Working on a tree change

The Council has set a target to increase citywide tree canopy cover to an average of 18 per cent by 2030.

The City of Stirling in Western Australia is working to ensure significant tree canopy is maintained across the expanding city.

Keeping up with the City of Stirling’s growing population and maintaining sufficient tree canopy has become a challenge for Western Australia’s largest local authority.

With a population of more 227,000 residents, the City has become a go-to destination for medium-density redevelopment in its central and eastern suburbs.

The average canopy cover across the City currently sits at around 12.9 per cent and varies from 20.5 per cent to as low as 4.4 per cent across some suburbs. Since 2008, the City has worked actively to increase canopy cover through its Million Trees program.
The program currently adds around 10,000 new trees to public land each year.

In 2014, Council set a target to increase citywide tree canopy cover to an average of 18 per cent by 2030. Aerial canopy surveys conducted annually since 2012 have shown an average canopy loss of 20Ha each year. Two-thirds of this loss occurred on redeveloped residential land. Suburbs with the highest rate of residential redevelopment experienced the most canopy loss.

Council’s Coordinator of Sustainability, Clayton Chipper, said it was forecast that without a reduction in canopy loss on private land it’s unlikely the City could achieve its 18 per cent canopy cover by 2030, and would prove difficult even by 2040.
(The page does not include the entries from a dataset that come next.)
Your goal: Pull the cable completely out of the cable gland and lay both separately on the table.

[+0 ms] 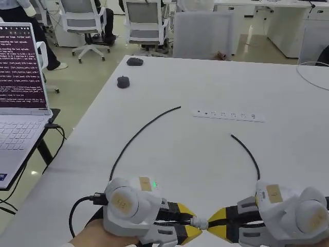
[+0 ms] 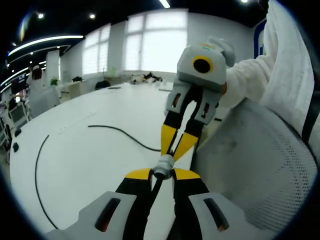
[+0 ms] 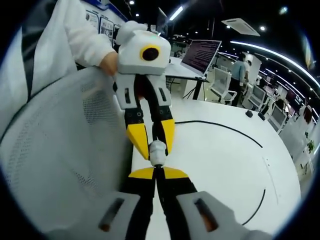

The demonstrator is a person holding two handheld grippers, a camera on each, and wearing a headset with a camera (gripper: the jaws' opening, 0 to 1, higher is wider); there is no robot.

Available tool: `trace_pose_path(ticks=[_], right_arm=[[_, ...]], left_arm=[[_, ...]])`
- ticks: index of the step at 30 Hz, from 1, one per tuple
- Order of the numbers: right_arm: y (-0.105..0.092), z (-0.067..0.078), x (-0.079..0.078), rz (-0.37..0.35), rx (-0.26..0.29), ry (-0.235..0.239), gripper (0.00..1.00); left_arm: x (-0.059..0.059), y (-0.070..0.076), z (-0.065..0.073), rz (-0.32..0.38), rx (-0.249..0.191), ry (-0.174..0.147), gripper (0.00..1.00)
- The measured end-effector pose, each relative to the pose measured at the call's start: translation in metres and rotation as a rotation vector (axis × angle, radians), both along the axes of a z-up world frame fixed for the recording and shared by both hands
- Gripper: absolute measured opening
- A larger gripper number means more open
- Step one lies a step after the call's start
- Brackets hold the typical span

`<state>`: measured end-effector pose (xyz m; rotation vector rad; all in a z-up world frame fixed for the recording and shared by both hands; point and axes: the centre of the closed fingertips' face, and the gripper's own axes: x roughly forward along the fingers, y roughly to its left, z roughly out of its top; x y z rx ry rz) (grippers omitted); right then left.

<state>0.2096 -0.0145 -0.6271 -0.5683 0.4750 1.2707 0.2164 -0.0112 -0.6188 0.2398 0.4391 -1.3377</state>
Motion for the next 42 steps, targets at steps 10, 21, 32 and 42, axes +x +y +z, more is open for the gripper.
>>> trace_pose_path(ticks=[10, 21, 32, 42], right_arm=[[-0.003, 0.005, -0.009, -0.002, 0.038, 0.026, 0.07], [-0.060, 0.017, -0.002, -0.088, 0.002, 0.006, 0.15], [-0.106, 0.067, -0.018, -0.194, 0.094, -0.044, 0.25], [-0.150, 0.108, -0.038, -0.190, -0.063, -0.063, 0.21]], left_arm=[[-0.009, 0.004, 0.009, -0.021, -0.016, 0.007, 0.15], [-0.020, 0.009, 0.009, -0.037, -0.003, -0.004, 0.15], [-0.025, 0.012, 0.028, -0.015, -0.091, 0.002, 0.16], [-0.019, 0.015, 0.041, 0.011, -0.170, 0.013, 0.16]])
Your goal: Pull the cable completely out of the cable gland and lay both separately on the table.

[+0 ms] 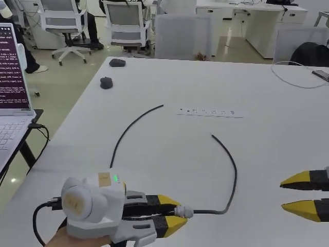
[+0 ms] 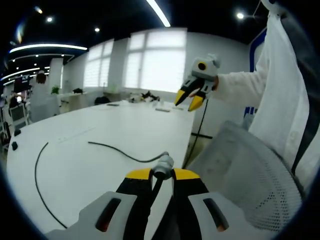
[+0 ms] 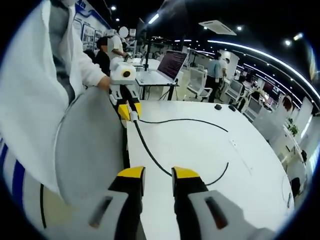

“The City’s tree planting program is predicted to exhaust all available public land that can accommodate additional trees within a 15 to 20 year timeframe.

“The program alone will not be able to raise canopy cover to the desired 18 per cent,” he said.

In the City of Stirling, like much of WA, it appears that residential redevelopment and residential canopy cover are mutually exclusive outcomes, yet this is not the case in other states where increased housing density and increased canopy cover can coexist.

Council’s Manager City Planning Fraser Henderson said the City’s efforts to improve tree canopy levels included developing an Urban Forest Strategy that could draw on positive interstate examples, tree protection legislation and feedback from the community.    

“Boosting tree canopy levels is a constant challenge for the City, but it’s one that we must tackle for the good of our community.
“The City is working on ways to turn it around, including works currently underway on a Comprehensive Tree Retention Policy that will seek to retain significant trees on development sites,” he said.
With private land an important player in increasing the level of tree canopy across the City, Council recently adopted a Trees and Development Policy requiring the planting of one large tree for each 500m2 or part thereof on new developments.